His mother had contracted HIV from her husband, who had already died, but she struggled to work each day. “She was so malnourished you could see her bones,” Ollo says. “You could really imagine she was going tomorrow.”
Eventually, they ended up in the Acholi Quarter, what Ollo calls a “deep, deep slum”. Although conditions were notoriously bad, his mother’s health stabilised after she gained access to antiretroviral medicines through a charity. She got a better job as support staff in an international school and Ollo started attending school where he began to excel, especially in English. “The whole school could come to assembly just to listen to me talk,” he says, recalling his early glory days. “I was brilliant.”

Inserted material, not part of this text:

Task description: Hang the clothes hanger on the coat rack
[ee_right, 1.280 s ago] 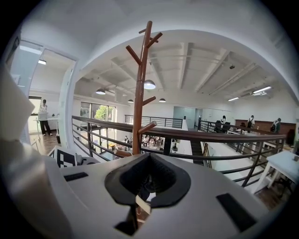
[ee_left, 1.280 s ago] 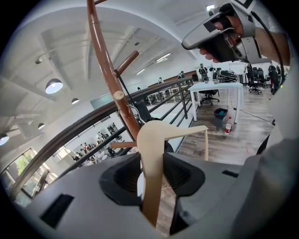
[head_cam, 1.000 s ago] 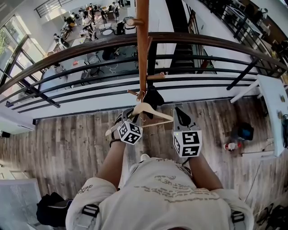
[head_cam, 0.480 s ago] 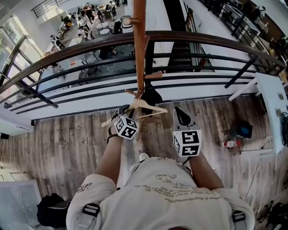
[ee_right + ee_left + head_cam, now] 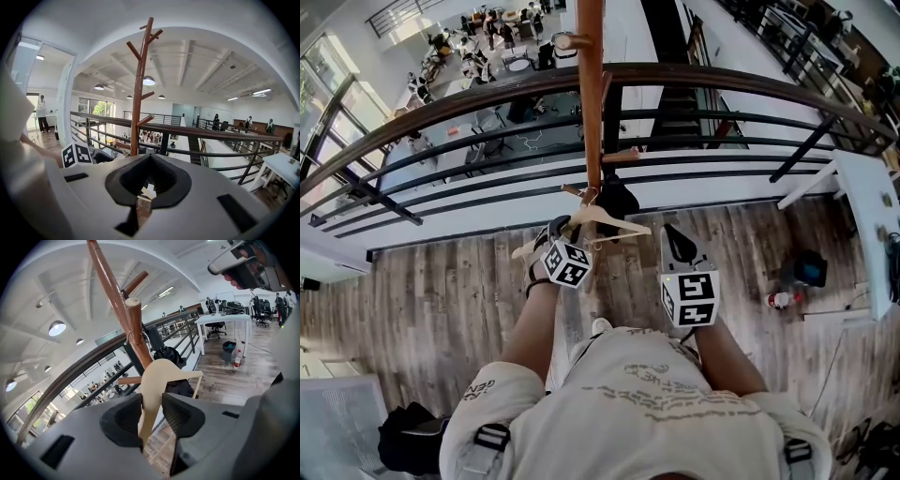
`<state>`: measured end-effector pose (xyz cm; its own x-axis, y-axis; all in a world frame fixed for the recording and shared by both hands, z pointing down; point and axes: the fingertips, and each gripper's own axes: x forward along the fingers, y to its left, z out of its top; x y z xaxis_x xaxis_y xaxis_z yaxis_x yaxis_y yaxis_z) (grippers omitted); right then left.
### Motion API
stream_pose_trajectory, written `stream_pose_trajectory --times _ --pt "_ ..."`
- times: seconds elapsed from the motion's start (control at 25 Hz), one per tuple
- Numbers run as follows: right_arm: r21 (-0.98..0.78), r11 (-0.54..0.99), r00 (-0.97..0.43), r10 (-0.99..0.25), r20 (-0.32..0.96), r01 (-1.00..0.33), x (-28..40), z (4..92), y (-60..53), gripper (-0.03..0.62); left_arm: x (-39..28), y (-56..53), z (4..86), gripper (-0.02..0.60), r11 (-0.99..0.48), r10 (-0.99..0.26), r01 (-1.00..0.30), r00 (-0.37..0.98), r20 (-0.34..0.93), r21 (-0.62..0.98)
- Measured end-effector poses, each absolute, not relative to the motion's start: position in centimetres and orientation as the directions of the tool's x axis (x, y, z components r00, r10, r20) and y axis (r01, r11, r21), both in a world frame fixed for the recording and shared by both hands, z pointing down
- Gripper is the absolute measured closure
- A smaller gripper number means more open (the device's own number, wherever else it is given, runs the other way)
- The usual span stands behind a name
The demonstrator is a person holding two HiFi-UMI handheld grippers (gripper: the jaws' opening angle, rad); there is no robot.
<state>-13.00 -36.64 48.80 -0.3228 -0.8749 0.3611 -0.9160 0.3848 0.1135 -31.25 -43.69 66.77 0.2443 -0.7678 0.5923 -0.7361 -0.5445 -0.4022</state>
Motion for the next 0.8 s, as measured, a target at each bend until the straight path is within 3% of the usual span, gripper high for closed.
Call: stream_pose_trajectory --times 0.48,0.56,0.6,0.8 --pt "0.099 0.389 -0.334 -0.876 0.349 -0.916 -13.4 48.9 -36.1 0.592 -32.2 -42.1 63.2 0.443 -0.484 -0.817 -0.825 0.306 0.489 -0.292" --pt "0.097 0.395 -0.341 -0.874 0.347 -0.914 -13.6 48.9 -36.1 0.592 -32.8 -41.8 62.1 0.556 -0.446 -0.837 -0.854 0.292 0.463 -0.268" --pt "0.095 0.399 -0.345 -0.873 0.346 -0.912 -13.8 48.8 -36.1 0.592 -33.2 -41.6 61.7 0.574 -0.428 -0.846 -0.866 0.283 0.452 -0.258" --pt "0.088 0.419 -0.369 -0.867 0.335 -0.904 -14.8 48.7 -36.1 0.592 -34.5 -41.0 59.7 0.577 -0.368 -0.871 -0.910 0.266 0.413 -0.190"
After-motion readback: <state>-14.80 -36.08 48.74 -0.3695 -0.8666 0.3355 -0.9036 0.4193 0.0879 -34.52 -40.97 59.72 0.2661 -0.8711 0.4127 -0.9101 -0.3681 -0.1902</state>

Once when he was giving a speech about Ugandan history to visiting dignitaries, he says, he was captured on film by a local TV crew. One thing led to another. He now presents Youth Voice on NBS TV and hosts a programme on Nxt Radio. He runs a self-branded motivational programme and owns a small store selling household items. He has moved out of the slum and helps support his mother.

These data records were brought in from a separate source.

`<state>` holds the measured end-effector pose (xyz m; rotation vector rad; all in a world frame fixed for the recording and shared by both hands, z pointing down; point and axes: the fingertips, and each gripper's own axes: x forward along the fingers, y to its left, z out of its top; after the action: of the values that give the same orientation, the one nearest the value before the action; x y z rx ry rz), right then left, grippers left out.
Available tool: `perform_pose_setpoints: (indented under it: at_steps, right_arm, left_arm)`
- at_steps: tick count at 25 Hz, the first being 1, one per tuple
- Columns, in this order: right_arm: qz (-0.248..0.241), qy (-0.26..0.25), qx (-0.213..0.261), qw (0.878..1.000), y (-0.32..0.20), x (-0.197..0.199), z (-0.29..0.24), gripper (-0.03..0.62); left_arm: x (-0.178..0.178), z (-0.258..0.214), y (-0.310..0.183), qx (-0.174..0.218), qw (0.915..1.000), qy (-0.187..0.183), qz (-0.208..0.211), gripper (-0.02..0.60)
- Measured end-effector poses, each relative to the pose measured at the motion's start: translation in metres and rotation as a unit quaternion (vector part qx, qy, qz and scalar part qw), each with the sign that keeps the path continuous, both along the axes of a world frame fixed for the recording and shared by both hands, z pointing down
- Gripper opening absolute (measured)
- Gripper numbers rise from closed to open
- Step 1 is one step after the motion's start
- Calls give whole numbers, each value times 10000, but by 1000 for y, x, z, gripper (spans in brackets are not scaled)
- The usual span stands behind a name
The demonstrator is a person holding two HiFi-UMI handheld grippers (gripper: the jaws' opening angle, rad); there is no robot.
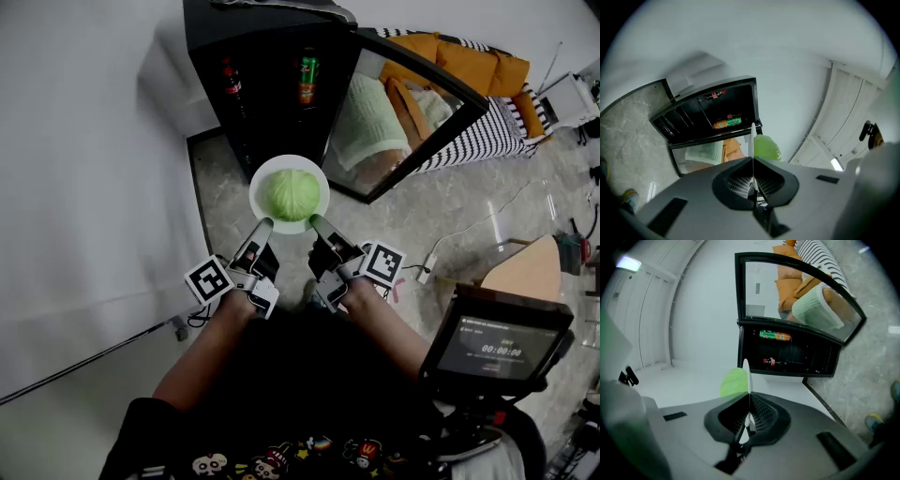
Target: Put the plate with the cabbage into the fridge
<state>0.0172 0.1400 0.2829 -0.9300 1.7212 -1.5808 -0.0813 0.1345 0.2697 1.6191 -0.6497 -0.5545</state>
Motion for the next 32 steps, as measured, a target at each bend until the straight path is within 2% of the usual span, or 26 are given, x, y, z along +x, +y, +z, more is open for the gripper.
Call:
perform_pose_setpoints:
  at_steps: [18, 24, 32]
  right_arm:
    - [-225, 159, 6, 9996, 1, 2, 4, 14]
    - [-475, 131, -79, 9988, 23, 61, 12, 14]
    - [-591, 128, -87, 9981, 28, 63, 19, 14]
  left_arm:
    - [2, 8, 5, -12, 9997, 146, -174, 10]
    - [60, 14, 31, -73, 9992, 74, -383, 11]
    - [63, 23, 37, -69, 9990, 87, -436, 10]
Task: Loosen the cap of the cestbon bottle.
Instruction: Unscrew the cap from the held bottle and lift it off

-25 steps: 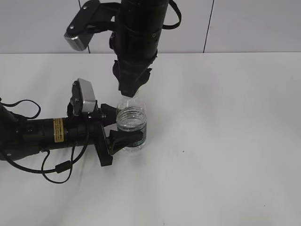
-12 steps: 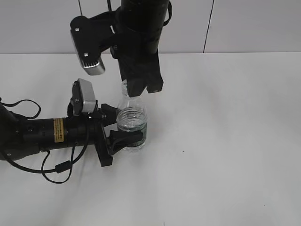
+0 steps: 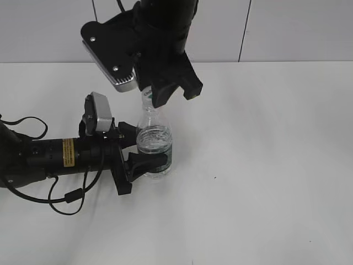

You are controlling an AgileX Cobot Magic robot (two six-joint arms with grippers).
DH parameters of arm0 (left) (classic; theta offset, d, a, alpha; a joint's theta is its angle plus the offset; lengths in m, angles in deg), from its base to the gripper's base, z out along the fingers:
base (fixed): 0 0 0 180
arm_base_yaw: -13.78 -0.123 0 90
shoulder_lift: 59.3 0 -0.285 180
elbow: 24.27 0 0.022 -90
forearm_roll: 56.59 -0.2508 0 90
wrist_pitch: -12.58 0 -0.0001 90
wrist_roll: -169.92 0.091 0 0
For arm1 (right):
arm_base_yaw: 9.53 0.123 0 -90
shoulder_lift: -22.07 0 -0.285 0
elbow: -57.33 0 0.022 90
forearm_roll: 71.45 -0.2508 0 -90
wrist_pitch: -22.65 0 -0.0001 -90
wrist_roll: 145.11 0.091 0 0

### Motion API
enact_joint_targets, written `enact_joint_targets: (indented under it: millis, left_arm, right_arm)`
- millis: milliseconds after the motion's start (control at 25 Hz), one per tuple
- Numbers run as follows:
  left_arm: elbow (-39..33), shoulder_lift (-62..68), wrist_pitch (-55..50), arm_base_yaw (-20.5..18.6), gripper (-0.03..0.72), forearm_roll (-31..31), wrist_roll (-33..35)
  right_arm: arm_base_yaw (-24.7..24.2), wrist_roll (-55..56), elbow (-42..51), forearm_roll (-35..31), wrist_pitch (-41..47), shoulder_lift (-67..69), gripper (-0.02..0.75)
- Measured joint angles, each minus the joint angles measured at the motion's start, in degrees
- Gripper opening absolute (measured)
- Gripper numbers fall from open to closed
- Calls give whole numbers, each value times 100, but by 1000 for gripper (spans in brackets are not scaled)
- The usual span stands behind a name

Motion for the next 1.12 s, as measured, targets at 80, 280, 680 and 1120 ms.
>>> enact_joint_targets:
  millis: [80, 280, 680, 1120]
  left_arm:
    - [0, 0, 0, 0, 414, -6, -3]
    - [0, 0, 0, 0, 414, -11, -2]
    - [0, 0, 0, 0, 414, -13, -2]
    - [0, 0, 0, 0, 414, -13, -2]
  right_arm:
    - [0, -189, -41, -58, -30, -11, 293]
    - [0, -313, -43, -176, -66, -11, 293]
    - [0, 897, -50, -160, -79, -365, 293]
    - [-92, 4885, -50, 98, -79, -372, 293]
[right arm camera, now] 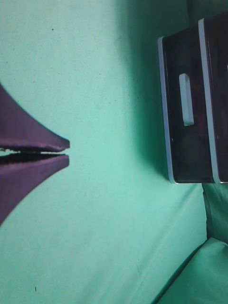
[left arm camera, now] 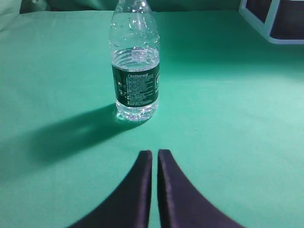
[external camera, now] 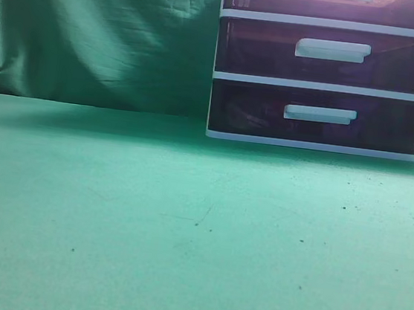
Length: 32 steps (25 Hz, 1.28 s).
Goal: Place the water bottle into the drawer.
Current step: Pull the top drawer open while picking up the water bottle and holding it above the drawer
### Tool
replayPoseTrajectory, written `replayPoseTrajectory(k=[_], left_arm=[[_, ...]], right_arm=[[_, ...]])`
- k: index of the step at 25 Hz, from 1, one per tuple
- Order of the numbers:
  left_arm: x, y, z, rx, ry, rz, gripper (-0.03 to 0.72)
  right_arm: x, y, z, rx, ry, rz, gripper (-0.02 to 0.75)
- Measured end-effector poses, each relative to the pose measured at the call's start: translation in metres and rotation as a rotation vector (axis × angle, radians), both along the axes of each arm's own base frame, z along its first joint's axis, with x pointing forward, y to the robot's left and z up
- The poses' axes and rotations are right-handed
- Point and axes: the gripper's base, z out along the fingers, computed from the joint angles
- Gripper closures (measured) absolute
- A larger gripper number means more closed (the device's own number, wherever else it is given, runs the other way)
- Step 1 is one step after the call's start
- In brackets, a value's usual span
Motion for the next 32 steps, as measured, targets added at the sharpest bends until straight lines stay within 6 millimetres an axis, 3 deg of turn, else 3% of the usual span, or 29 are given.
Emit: replayPoseTrajectory(k=[22, 27, 32], left_arm=[[0.000, 0.000, 0.001, -0.006, -0.009, 0.000, 0.688], [0.003, -0.001, 0.019, -0.191, -0.203, 0.024, 0.688], [0.003, 0.002, 0.028, -0.226, -0.301, 0.046, 0.688]], right_arm=[[0.000, 0.000, 0.000, 0.000, 0.000, 0.000, 0.738], [0.000, 0.000, 0.000, 0.000, 0.000, 0.000, 0.738], [0.000, 0.000, 0.000, 0.000, 0.000, 0.000, 0.738]])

Ollo, Atugonza and Nahalamba are Uganda’s next generation, but they all pay tribute to the previous one — especially their mothers. “She was like, you just do what you want to do. I will hustle for you guys,” says Ollo.
On Facebook, where he goes by the name of MC Ollo, he recently posted a photograph of his mother attending his graduation ceremony where he was awarded a diploma in journalism. He is wearing a natty purple-checked suit, graduation gown and mortarboard. Standing by his side is his mother in a blue dress with a yellow ribbon around her waist.
In the post, Ollo thanks God “for all my hustles”. To me, he thanks his mum. “She saw the future,” he says.